Kashmiri poet, writer, educationist

Professor Ghulam Nabi Firaq (15 July 1927 – 17 December 2016) was a Kashmiri poet, writer and an educationist.

As an educationist he tried his best to reach all sections of society to help them in uplifting their educational standards. He was co-founder of Standard Public High School (a group of Educational Institutions), established in 1975.

==Literary work==

===Translation and adaptation===

1. Adapted Play Le Bourgeois gentilhomme (The Bourgeois Gentleman) by Moliere into Kashmiri entitled "Dyar-e-Khowja".
2. Adapted play Doctor Faustus by Christopher Marlowe into Kashmiri language.
3. Has translated number of Literary essays and short stories from English language into his mother tongue- Kashmiri.
4. Has translated scores of poems from English, Urdu, Bengali, French, German, Greek and Persian and some other Indian languages into Kashmiri language.

==Memberships==

===Has been===
1. Member Advisory Board of Cultural Academy, Srinagar (J & K) for Kashmiri
2. Bhartiya Ganpeth, New Delhi
3. Sahitya Akademi, New Delhi
4. Doordarshan Advisory Committee
5. Secretary of Writers'Wing of the Cultural Conference, J & K State
6. Founder Member of Koshur Markaz, J & K State
7. Member of the Kashmiri Language Script Improvement Committee, formed by J & K Government.

===Honours===

1. Sadiq (Ex-chief Minister) Memorial Award.
2. Life Achievement Award by J & K Academy of Art, Culture & Languages.
3. By the State Academy of Arts, Culture and Languages in a specially organised programme "Meet the Eminent" in 1995.
4. With "Khilat-i-Hajini" by the Literary organisation of repute-Halq-e-Adab Sonawari.
5. Doordarshan Delhi (National Programme) produced and telecast a special programme on the personality under its special series "Kavi Aur Kavita".
6. Doordarshan Srinagar has produced and telecast number of Programmes on the life and achievements of Prof Firaq from time to time.
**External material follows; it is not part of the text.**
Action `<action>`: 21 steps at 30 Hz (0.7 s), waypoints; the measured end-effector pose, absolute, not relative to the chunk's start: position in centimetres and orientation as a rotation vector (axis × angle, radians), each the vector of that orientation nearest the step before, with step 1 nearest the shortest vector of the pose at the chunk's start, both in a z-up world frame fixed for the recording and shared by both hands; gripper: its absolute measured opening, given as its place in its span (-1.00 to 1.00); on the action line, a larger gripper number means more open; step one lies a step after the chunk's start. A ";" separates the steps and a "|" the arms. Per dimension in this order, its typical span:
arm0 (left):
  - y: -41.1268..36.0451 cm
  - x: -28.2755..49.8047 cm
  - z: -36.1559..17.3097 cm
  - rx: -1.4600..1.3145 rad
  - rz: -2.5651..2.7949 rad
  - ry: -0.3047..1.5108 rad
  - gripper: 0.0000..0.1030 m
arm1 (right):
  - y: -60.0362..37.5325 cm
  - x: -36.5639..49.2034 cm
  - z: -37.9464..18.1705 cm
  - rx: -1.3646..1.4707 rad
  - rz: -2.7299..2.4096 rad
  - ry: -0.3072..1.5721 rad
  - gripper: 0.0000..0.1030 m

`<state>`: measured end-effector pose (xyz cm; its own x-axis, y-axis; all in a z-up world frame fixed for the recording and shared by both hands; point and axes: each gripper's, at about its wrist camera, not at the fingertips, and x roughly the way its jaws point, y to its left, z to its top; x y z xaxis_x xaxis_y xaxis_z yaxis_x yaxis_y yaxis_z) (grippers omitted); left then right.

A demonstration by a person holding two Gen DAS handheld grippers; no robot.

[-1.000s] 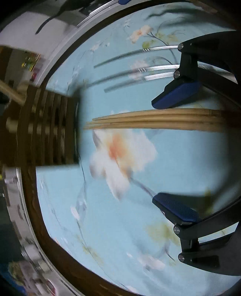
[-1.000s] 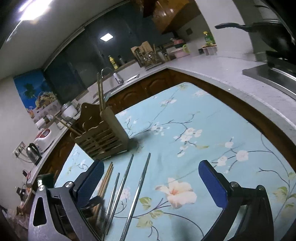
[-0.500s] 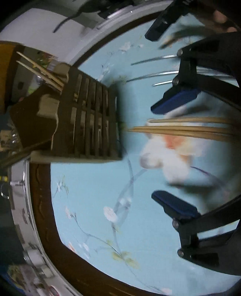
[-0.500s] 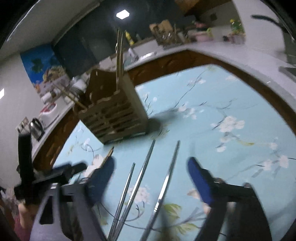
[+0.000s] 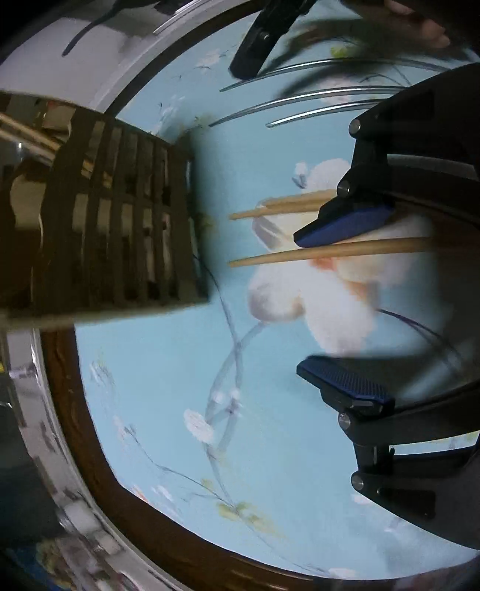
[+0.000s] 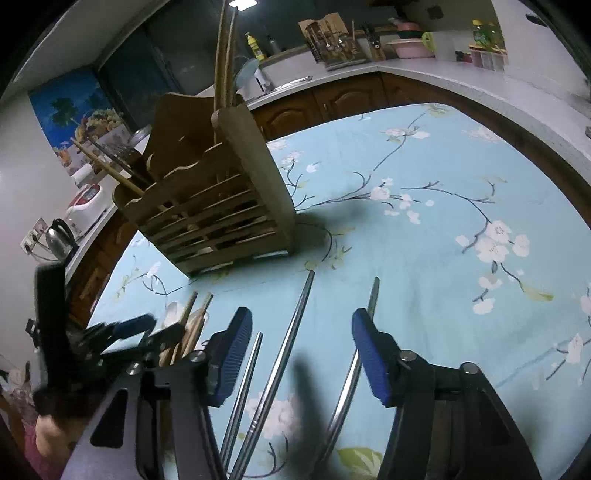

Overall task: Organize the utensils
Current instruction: 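Grasp a wooden chopstick with the left tool while the right tool grasps a steel chopstick, then lift both held chopsticks up over the wooden holder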

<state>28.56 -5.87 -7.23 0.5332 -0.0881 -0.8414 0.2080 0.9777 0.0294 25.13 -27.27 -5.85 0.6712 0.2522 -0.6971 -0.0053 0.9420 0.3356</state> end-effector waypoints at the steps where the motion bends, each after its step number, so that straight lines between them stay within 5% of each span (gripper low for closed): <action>1: -5.6 28.4 -7.1 0.120 -0.177 1.004 0.20 | -26.9 25.4 -5.9 0.303 0.151 0.832 -0.02; 8: -4.2 31.4 -6.3 -0.007 -0.244 1.034 -0.03 | -25.5 27.7 -7.1 0.213 0.118 0.898 -0.49; 11: -4.8 32.9 -6.6 -0.003 -0.262 1.051 -0.23 | -25.3 28.7 -7.5 0.198 0.097 0.920 -0.53; 18: -8.0 32.5 -7.0 0.126 -0.277 1.011 -0.27 | -23.8 29.8 -7.7 0.109 0.065 0.933 -0.51; 21: -8.7 31.9 -7.1 0.156 -0.294 0.982 -0.51 | -23.5 29.8 -7.8 0.070 0.064 0.933 -0.56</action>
<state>31.90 -8.68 -7.07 0.5203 -0.1741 -0.8360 0.3138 0.9495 -0.0024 29.75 -23.48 -7.83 0.5942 0.0853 -0.7998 -0.0244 0.9958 0.0880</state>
Besides it has produced, recorded and telecast an Archival programme on the life & achievements of the Poet in 1994.
7. Radio Kashmir Srinagar has produced and broadcast number of programmes on the life and achievements of the poet from time to time. Besides, it has recorded an archival programme on the life and achievements of the personality.
8. Commercial Broadcasting service of All India Radio, Srinagar also produced and broadcast a special programme on the life and achievements of Prof Firaq.

==Publications==

Has written, broadcast, telecast and published scores of articles and more than one dozen books on Kashmiri Language and Literature. A brief summary of the same is as under:

===Books published before 1989===

1. Yim Sane Aalave (Collection of poems) in collaboration.
2. Vyur: Kashmiri translation of poems of S.Nandan Path in collaboration.Published by Academy of Art, Culture and Languages, Srinagar
3. Nav-Shar-e-Sombrun(edited & compiled) published by University of Kashmir
4. Adbi-Istallah (A dictionary of Literary terms, published by University of Kashmir)
5. Kath Insan-e-Sinz(Story of Man) published by State Board of School Education

===Books published after 1989===

1. Sada-Te-Samandar (Collection of poems) –Sahitya Akademi Award Winner
2. Rang Nazran Hind(Translation of famous poems of English, Urdu, Bengali & Persian) Publisher University of Kashmir
3. Wudav Fikri Hund: Literary Criticism
4. Parnai –Pate (Critical Literary Essays)
5. Su Akh Sada Te- (Poems in Kashmiri)

6. The History of Kasmiri Poem- Vatsun

===Books under print===

1. Dazwun Naar (A Long elegy on the death of his spouse)
2. Kher-ul-Bashar(A Collection of Naitya Poems)
3. An Anthology of Poems & Ghazals
4. Dr. Faustus-(Translation)

===Journals and magazines edited===

1. The Pratap Magazine of Government S P College Srinagar (Kashmiri Section)--For seventeen years.
2. The Kong Posh(Urdu)--Bimonthly
3. The Koshur Samut Member Editorial Board
4. The Tawi Magazine of G.G.M. Science College Jammu (Urdu Section)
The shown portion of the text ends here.